Navi Pillay, alto commissario delle Nazioni unite per i diritti umani, ha definito la sentenza «preoccupante». Per l'Unicef, «alimenta caos su una materia che presenta norme contraddittorie». Per Terre des Hommes ancora una volta si privilegia la sicurezza e la legalità alla tutela dell'infanzia. Paolo Ferrero (Prc) parla di «una sentenza disumana». Claudio Fava (Sei) dichiara: «Con tutto il rispetto per la corte, si tratta di un verdetto medioevale basato su una legge medioevale».
Più cauto il Pd che chiede un intervento giuridico ad hoc per mettere ordine su una materia legislativamente ambigua. «Stupiscono queste sentenze contraddittorie della Cassazione ha dichiarato Livia Turco (Pd) - anche se è vero che devono valutare caso per caso, sarebbe gravissimo che i diritti dei minori fossero subordinati alla situazione di irregolarità nel permesso di soggiorno dei genitori. La nostra stella polare è la Convenzione dell'Onu sui diritti dell'infanzia, la quale dice che ci sono dei diritti che devono essere riconosciuti al minore in quanto tale».
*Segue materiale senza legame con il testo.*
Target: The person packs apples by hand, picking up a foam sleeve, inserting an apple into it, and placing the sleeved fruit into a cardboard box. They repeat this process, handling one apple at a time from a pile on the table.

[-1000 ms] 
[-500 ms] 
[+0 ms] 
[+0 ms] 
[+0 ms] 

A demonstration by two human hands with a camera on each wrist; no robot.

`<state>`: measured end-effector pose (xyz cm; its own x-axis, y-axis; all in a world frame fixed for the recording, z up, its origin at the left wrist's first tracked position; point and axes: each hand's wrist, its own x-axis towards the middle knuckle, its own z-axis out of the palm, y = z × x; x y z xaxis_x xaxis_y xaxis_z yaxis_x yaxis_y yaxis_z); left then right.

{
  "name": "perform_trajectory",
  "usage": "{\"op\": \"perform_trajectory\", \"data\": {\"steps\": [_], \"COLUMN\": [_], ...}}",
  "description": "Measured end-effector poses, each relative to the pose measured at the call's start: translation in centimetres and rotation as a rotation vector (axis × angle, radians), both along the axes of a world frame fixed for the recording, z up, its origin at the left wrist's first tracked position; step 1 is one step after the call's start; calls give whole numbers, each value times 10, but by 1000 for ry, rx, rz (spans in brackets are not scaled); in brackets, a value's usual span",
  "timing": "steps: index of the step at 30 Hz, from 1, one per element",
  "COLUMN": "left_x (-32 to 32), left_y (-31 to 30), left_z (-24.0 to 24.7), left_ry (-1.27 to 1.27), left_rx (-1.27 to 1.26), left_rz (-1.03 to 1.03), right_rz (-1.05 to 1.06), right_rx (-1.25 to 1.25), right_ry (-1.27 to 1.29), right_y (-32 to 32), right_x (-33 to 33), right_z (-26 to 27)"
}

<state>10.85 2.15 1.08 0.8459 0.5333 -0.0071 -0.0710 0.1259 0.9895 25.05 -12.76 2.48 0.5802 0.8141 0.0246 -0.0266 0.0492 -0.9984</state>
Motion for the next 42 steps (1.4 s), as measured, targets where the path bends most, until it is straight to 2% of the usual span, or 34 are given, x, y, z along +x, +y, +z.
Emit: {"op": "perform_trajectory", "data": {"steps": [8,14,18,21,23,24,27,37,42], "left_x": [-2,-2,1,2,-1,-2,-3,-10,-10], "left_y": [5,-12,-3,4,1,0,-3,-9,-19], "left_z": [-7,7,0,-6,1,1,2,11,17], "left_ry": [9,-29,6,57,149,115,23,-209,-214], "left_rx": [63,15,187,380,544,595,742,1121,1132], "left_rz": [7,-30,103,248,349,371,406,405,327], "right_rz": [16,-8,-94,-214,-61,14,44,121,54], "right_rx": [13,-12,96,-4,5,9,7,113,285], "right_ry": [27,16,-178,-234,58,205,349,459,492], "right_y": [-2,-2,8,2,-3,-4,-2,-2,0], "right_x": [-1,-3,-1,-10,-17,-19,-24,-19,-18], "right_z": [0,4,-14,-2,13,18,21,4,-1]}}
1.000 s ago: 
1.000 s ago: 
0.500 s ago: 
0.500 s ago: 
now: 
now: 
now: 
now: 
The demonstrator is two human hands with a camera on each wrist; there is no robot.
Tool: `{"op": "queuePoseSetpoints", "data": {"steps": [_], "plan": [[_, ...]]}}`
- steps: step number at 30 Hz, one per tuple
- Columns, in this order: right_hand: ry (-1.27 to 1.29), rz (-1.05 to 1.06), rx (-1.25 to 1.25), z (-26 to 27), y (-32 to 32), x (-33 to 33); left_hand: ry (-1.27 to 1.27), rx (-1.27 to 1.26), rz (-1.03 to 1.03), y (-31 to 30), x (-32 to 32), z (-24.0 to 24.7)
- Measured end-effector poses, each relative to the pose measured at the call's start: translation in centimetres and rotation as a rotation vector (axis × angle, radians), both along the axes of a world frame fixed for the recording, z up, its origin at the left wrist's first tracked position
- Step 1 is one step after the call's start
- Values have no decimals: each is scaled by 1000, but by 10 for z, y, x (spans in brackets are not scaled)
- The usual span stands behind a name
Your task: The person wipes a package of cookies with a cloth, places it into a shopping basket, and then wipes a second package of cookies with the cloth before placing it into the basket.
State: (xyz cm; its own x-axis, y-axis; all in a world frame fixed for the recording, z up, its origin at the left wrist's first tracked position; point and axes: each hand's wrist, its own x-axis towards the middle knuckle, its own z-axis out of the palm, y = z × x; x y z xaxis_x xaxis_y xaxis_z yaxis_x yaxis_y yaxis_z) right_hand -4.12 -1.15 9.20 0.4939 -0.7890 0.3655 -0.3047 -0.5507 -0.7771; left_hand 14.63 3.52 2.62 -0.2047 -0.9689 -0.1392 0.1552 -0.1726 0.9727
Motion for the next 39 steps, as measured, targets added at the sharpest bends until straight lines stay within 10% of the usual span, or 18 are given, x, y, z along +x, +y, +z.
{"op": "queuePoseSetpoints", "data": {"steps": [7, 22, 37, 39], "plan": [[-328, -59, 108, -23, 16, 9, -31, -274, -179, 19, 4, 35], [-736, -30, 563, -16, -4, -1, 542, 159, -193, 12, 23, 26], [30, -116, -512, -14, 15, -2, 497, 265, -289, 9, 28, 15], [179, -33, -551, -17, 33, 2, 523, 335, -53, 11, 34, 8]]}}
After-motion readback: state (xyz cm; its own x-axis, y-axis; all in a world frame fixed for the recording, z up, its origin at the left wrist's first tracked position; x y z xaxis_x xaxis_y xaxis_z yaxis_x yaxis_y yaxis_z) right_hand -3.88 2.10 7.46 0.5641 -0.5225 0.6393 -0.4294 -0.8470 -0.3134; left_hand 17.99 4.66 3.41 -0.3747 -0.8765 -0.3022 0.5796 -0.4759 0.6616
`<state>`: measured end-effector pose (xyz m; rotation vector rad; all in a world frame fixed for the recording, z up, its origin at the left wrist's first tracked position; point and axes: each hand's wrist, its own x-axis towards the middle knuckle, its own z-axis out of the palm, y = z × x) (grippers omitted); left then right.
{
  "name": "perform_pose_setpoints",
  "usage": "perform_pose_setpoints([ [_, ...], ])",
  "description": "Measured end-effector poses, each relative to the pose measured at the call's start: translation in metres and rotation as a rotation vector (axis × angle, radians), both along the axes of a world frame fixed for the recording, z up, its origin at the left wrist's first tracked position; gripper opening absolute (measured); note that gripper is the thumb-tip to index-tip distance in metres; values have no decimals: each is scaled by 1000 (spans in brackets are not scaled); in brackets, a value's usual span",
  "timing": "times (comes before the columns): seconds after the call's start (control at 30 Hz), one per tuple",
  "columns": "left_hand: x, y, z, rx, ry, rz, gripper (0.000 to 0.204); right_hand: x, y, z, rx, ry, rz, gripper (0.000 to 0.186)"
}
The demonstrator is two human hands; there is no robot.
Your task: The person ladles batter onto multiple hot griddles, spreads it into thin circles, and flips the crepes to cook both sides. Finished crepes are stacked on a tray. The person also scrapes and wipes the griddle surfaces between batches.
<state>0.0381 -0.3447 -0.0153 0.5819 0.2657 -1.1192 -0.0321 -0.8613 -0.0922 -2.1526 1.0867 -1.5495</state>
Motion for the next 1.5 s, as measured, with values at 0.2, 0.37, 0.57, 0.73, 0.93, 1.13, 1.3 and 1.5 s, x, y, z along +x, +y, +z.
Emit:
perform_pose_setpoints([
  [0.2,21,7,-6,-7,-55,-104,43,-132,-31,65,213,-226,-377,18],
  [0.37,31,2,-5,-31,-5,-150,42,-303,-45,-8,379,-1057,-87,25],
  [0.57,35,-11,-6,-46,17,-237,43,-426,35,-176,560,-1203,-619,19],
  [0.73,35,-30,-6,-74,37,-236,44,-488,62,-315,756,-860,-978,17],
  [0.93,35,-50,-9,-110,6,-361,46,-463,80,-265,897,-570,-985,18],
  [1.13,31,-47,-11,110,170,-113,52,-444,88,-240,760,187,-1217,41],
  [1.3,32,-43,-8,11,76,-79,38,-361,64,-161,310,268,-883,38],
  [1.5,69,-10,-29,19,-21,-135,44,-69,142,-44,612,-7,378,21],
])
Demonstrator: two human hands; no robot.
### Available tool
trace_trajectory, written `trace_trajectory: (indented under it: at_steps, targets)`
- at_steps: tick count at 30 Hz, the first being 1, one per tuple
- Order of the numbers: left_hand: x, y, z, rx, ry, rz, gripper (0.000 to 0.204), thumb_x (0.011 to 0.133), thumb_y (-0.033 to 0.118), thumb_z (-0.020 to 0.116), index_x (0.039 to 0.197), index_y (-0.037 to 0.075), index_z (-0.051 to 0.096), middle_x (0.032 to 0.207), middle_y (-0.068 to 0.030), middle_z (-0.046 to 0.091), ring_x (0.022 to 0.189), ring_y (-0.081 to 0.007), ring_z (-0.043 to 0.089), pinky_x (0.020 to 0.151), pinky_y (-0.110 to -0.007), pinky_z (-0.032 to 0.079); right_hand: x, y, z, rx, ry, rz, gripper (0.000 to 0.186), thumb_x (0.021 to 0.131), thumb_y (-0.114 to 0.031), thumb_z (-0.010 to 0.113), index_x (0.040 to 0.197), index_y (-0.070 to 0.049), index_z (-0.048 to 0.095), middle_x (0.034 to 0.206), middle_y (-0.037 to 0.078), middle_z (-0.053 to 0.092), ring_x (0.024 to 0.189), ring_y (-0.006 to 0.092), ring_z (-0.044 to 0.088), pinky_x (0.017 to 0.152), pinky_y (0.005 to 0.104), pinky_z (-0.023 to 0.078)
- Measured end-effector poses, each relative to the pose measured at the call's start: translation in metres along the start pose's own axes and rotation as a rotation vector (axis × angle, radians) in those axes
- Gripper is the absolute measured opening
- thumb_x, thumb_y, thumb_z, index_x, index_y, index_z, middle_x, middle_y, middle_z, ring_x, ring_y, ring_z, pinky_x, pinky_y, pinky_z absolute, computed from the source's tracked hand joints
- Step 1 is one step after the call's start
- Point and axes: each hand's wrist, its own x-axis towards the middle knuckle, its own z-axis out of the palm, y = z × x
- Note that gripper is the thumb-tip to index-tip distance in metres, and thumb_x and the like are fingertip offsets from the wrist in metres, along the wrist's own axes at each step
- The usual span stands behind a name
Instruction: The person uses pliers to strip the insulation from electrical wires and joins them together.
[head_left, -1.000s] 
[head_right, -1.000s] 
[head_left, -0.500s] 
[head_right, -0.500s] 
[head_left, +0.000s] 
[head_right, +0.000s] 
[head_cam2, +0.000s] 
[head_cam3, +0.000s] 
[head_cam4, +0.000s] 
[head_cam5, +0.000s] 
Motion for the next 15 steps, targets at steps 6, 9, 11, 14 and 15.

Entro il prossimo dicembre l'Italia dovrebbe recepire una normativa eurupea che dispone di tenere conto proprio della situazione dei minori e della famiglia prima di operare espulsioni. Ma che la realtà sia ben altra lo dice ciò che avviene ogni giorno sulla pelle dei bambini di stranieri. A Milano, ad esempio, nel silenzio generale, ogni giorno, da mesi, vengono sgomberati rom e stranieri, la polizia locale manda per strada genitori e bambini, anche sotto la neve, interrompendo qualsiasi percorso scolastico. Se li prendono in casa le maestre.